Une série de partenaires comme la Slovénie ou la France constatent que les technologies ne sont pas accessibles ou confortables pour tous les participants, en évoquant l’analphabétisme numérique, l’absence d’ordinateur personnel ou d’outils similaires, etc. Cet aspect a été particulièrement saillant lors du premier confinement, avec une situation paradoxale : le projet TAAFE devait entrer en contact avec davantage de personnes âgées (pour recueillir des « évaluations des besoins ») locaux, alors que la situation pandémique poussait les gens à s’isoler les uns des autres, entraînant la perte de nombreux participants. Un aspect négatif plus subtil est suggéré par le partenaire autrichien : les langages corporels sont différents en ligne et en face à face, ce qui change la dynamique de groupe, comme l’absence de discussions informelles pendant les pauses, idem pour les appels téléphoniques des pilotes allemands. Si l’utilisation de la technologie peut être considérée comme "facile" dès lors qu’un groupe de personnes existe déjà, le Trio en France considère qu’il est difficile d’établir de nouveaux contacts, d’élargir un réseau sur la base de la confiance et de la pérennité, uniquement par des appels en visio.

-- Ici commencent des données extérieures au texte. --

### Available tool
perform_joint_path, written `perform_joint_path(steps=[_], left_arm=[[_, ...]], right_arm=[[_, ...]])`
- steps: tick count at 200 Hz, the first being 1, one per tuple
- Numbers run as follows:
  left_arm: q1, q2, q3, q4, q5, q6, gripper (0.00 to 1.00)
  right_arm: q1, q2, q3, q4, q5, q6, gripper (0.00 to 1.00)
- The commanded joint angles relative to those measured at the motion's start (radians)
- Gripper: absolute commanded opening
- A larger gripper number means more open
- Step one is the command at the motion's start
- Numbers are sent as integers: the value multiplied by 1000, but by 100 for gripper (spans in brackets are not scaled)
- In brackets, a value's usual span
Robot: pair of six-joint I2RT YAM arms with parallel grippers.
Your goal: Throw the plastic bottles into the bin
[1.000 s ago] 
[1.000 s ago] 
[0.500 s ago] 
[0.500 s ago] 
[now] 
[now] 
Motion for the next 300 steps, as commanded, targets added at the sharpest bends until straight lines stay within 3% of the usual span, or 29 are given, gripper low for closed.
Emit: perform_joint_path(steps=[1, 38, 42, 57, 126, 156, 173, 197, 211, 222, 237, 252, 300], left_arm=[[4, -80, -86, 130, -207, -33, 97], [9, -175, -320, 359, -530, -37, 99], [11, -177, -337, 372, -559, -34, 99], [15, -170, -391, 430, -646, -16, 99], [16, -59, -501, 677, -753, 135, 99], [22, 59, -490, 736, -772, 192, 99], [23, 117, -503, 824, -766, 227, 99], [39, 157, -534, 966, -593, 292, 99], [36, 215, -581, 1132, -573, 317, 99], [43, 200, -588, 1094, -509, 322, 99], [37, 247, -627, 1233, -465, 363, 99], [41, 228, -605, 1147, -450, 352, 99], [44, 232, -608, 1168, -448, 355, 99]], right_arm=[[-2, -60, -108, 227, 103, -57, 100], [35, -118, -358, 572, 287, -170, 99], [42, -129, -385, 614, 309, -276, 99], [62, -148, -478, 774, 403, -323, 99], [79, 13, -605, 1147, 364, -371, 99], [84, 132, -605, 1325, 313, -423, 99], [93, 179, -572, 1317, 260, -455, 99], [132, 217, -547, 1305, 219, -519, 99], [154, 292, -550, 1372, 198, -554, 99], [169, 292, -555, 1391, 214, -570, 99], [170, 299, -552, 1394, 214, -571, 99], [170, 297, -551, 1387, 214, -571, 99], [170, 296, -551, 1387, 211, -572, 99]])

Les échanges sont plus impersonnels, plus furtifs et peuvent plus facilement s’évaporer.
En conclusion, nous devons enfin observer également avec le Trio italien que certaines personnes âgées peuvent considérer ce qui est réalisé à l’aide de la technologie comme « moins réel/moins important » que ce qui pourrait se passer dans un « lieu réel » comme une salle formelle dans un bureau municipal ou dans un bureau public. Cela se répercute évidemment dans un sens plus large sur l’implication, la participation, la collaboration, la confiance et l’espoir par rapport aux objectifs officiels/désirés.